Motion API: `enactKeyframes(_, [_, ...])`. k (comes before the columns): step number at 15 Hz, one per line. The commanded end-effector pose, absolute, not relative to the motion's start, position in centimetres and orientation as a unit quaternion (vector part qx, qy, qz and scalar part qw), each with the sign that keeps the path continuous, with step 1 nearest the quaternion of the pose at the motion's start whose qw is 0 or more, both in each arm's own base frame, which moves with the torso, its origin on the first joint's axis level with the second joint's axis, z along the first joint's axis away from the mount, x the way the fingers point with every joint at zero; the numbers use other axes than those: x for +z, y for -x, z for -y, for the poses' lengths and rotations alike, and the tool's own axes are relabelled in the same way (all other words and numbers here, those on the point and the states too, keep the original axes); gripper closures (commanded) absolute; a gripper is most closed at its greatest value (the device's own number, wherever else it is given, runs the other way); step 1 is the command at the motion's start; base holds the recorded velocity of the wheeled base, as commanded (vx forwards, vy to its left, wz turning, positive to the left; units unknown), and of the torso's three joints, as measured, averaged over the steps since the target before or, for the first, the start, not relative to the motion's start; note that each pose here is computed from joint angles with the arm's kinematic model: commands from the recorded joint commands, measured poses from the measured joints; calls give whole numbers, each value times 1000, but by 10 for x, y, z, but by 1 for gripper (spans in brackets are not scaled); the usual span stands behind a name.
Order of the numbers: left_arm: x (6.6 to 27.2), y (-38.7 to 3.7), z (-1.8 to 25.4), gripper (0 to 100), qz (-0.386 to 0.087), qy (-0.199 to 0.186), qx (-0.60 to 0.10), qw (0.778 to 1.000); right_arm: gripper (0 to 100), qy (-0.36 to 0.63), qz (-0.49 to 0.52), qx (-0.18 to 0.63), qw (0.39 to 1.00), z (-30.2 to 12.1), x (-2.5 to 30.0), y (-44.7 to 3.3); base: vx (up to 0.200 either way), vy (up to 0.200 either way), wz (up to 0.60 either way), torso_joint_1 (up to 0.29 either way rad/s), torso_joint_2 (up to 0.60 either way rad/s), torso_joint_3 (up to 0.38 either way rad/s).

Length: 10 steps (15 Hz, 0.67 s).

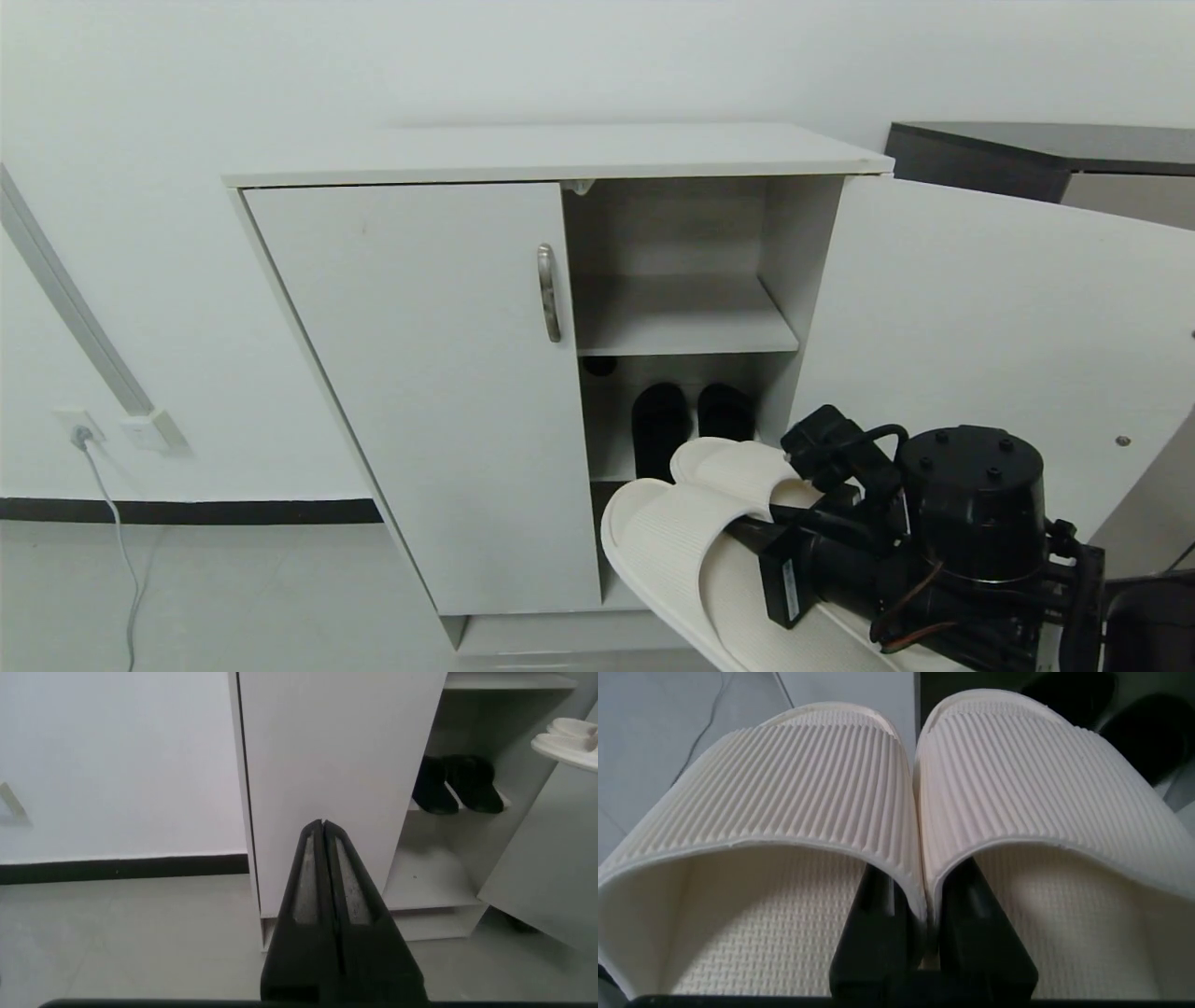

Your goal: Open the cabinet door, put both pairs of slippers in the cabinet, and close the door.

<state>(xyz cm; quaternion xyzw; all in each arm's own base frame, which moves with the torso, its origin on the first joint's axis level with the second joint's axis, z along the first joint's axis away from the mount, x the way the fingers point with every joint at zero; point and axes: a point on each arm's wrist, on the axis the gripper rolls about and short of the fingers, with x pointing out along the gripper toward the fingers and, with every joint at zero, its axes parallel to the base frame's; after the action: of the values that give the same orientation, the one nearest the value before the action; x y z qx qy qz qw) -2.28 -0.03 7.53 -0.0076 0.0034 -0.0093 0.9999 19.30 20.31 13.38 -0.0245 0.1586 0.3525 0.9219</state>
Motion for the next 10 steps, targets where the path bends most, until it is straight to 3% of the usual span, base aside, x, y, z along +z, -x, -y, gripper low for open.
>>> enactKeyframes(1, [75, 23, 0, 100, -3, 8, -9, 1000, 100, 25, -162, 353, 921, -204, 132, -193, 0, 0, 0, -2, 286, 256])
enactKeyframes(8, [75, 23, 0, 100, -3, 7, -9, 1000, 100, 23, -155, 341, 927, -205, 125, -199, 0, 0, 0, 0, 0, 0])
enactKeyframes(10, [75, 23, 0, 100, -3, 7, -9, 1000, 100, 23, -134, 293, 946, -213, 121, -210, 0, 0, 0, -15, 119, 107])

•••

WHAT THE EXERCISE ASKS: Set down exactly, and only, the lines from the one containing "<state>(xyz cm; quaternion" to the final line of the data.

SOLUTION TO THE PROBLEM:
<state>(xyz cm; quaternion xyzw; all in each arm's own base frame, which moves with the torso, its origin on the first joint's axis level with the second joint's axis, z along the first joint's axis away from the mount, x the way the fingers point with every joint at zero; point and axes: a point on each arm's wrist, on the axis the gripper rolls about and short of the fingers, with x pointing out along the gripper toward the fingers and, with every joint at zero, its axes parallel to the base frame's; after the action: of the values that give the same orientation, the one nearest the value before the action; x y z qx qy qz qw) -2.28 -0.03 7.53 -0.0076 0.0034 -0.0093 0.9999 19.30 20.31 13.38 -0.0245 0.1586 0.3525 0.9219</state>
Motion for the next 10 steps, targets where the path bends most, until it is straight to 3% of the usual span, base aside, x, y, z along +z, -x, -y, gripper low for open.
>>> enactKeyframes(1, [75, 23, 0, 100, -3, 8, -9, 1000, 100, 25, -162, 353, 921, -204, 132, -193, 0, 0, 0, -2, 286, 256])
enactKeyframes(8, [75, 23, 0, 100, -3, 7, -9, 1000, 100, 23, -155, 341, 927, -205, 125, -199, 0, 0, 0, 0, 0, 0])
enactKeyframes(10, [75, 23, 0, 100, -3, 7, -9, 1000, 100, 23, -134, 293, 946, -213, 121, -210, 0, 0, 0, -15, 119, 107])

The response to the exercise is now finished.